# VA Incarceration Status Tutorial

This notebook describes how to run the HAIL Lab's Incarceration Status Longformer model and output results to a CSV file. It's broken down into the following sections: 

- What you need to start
- Installing HAIL's Incarceration Status Model
- Running the Incarceration Status Model

## What you need to start

**1. You will need the following packages:**

- pandas==1.5.0
- numpy==1.23.4
- tqdm==4.64.1
- pytorch==1.10.1
    - version including CUDA: py3.9_cuda10.2_cudnn7.6.5_0
- transformers==4.20.1
    - huggingface library
- datasets==2.12.0
- evaluate==0.4.0
- huggingface-hub==0.8.1
    - where you'll get the trained Longformer model


**2. You will also need your data in a CSV file format.**  
**3. You will need the HAIL's trained Longformer model from huggingface-hub**  

While we can give you the library versions we used for model development and inference, due to the dependence on underlying GPU support, OS, and python versions, we aren't able to guarantee that these versions will work for you. The key is to make sure that the pytorch version installed matches your underlying Python version and CUDA version. Then, install the corresponding transformers version that fits with that version of Pytorch. Everything else is straightforward and less particular. 

In [1]:
# if you want to try and install everything as we have it, here's some pip installs

# !pip install pandas==1.5.0
# !pip install numpy==1.23.4
# !pip install tqdm==4.64.1
# !pip install torch==1.10.1+cu102 torchvision==0.11.2+cu102 torchaudio==0.10.1 -f https://download.pytorch.org/whl/cu102/torch_stable.html
# !pip install transformers==4.20.1
# !pip install datasets==2.12.0
# !pip install evaluate==0.4.0
# !pip install huggingface-hub==0.8.1


In [2]:
# now import them! 
import pandas as pd
import numpy as np
from tqdm.auto import tqdm
import torch
from transformers import pipeline
import datasets
import evaluate

In [3]:
# we also check that we have CUDA working assuming we have it! 
torch.cuda.is_available()

True

## Installing HAIL's Incarceration Status Model

Instead of installing the model directly, we can use a pipeline to quickly and efficiently label some notes!! 

In [4]:
# Use a pipeline as a high-level helper
from transformers import pipeline

# we assume that we have a GPU, else use CPU
BATCH_SIZE = 5
pipe = pipeline("text-classification", model="vsocrates/incar-status-any", device=0 if torch.cuda.is_available() else -1, batch_size=BATCH_SIZE)

## Running the Incarceration Status Model


Now that we have the prereqs installed and model up and running, we're ready to process some notes!

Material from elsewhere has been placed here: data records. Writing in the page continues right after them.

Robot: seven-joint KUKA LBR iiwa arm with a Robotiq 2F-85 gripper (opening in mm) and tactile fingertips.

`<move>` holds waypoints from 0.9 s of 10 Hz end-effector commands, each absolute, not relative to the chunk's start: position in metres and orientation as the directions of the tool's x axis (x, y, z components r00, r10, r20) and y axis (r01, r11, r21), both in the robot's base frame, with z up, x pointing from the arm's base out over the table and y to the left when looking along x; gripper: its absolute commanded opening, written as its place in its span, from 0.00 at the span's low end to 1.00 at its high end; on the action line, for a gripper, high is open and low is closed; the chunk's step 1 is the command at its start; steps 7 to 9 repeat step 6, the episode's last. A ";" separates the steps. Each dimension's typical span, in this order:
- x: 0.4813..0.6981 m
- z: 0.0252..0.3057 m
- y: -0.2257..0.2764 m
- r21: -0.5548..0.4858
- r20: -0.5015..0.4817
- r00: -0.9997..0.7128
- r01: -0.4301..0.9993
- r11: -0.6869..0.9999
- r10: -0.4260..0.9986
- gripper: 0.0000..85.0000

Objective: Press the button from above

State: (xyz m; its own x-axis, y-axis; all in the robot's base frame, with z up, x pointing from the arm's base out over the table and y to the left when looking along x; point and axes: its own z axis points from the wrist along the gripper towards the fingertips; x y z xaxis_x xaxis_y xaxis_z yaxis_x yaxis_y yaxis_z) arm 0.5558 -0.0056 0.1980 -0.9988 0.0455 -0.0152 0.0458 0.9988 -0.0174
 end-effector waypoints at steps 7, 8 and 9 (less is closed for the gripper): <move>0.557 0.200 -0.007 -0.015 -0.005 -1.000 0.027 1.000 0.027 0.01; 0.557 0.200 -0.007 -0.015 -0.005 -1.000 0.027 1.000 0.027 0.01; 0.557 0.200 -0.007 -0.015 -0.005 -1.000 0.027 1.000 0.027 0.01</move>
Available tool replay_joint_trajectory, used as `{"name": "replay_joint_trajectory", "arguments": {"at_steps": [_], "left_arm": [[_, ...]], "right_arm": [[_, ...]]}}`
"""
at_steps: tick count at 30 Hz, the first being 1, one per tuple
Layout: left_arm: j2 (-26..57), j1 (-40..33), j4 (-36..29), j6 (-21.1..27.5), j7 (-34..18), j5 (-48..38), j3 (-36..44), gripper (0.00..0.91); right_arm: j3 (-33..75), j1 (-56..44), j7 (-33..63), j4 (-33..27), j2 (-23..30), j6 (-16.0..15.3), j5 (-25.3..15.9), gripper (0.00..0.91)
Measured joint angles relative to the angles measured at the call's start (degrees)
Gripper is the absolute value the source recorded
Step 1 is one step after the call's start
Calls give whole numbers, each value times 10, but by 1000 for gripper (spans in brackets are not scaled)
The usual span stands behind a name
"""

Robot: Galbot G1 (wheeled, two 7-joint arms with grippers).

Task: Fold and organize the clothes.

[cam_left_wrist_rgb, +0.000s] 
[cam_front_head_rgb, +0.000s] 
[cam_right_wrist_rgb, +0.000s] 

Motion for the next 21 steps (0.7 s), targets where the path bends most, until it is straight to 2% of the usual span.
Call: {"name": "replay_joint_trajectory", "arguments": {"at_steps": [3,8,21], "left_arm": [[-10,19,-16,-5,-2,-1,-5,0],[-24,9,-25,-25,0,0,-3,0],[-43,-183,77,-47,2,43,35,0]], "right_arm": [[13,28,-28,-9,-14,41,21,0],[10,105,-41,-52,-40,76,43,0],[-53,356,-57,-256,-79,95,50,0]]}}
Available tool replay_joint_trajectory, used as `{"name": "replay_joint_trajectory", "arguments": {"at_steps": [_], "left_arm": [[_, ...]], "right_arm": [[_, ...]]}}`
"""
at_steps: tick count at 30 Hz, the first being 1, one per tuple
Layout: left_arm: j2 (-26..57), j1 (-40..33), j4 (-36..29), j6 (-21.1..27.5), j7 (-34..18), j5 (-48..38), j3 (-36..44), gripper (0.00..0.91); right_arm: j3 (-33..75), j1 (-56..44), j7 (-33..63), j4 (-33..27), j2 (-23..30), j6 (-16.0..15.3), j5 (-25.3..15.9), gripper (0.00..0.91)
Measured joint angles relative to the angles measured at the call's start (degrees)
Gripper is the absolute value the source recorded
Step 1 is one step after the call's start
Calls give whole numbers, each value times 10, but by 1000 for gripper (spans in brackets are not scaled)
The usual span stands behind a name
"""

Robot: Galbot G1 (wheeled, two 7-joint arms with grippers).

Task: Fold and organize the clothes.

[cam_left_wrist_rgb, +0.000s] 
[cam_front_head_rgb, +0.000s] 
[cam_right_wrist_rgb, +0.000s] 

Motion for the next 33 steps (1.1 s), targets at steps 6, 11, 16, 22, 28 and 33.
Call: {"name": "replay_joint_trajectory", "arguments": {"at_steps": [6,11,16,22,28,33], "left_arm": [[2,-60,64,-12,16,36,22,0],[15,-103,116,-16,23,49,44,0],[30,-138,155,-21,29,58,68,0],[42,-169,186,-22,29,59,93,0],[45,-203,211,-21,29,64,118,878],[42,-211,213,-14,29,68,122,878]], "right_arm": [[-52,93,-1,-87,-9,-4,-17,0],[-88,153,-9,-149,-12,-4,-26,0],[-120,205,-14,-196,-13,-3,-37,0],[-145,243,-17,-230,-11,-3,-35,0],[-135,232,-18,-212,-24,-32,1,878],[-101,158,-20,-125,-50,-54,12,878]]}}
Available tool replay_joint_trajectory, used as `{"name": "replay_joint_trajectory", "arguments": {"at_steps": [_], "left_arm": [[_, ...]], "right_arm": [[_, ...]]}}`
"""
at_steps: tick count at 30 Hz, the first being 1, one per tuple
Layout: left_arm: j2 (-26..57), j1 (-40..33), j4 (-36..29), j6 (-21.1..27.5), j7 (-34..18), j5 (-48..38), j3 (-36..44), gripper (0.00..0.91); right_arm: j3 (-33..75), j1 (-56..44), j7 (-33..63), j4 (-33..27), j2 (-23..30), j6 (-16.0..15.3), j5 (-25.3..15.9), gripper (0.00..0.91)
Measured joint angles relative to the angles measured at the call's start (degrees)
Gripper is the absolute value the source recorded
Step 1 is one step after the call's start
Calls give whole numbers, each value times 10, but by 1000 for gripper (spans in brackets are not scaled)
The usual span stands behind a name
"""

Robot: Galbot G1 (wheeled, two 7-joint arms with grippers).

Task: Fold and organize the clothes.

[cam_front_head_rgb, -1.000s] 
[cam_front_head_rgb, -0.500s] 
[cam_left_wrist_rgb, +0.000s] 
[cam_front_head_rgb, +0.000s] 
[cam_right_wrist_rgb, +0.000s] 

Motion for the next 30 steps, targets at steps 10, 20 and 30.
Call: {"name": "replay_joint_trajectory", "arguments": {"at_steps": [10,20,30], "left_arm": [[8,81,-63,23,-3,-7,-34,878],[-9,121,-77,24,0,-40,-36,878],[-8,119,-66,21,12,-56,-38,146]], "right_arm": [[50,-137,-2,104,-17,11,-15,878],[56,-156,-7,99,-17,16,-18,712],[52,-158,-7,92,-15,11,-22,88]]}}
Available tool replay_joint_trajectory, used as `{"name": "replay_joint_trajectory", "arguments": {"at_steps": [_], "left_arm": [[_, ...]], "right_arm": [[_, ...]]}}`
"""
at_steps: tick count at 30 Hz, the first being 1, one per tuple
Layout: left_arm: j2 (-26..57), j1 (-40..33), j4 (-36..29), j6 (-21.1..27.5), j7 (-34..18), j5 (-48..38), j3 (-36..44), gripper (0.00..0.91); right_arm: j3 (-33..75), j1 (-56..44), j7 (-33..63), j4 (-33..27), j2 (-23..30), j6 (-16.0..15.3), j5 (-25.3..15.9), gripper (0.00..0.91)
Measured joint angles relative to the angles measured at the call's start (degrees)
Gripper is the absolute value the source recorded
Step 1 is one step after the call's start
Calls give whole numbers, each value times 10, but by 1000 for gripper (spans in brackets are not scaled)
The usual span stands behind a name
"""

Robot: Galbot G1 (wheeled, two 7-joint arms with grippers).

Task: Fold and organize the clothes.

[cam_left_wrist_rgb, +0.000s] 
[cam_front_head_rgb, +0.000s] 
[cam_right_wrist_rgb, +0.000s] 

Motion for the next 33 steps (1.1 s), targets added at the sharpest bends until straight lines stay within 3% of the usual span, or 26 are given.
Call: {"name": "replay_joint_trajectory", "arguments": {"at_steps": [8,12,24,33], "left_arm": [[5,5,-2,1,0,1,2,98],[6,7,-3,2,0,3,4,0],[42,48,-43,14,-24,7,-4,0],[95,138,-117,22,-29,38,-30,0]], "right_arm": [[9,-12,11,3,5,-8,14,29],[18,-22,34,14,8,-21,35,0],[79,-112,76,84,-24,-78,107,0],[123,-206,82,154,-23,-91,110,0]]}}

Let's read in a sample file using pandas...

In [5]:
# we'll create a simple Torch Dataset class so we can get progress bar updates
from torch.utils.data import Dataset

class ListDataset(Dataset):
     def __init__(self, original_list):
        self.original_list = original_list
     def __len__(self):
        return len(self.original_list)

     def __getitem__(self, i):
        return self.original_list[i]

In [6]:
notes = pd.read_csv("/path/to/sample/data.csv")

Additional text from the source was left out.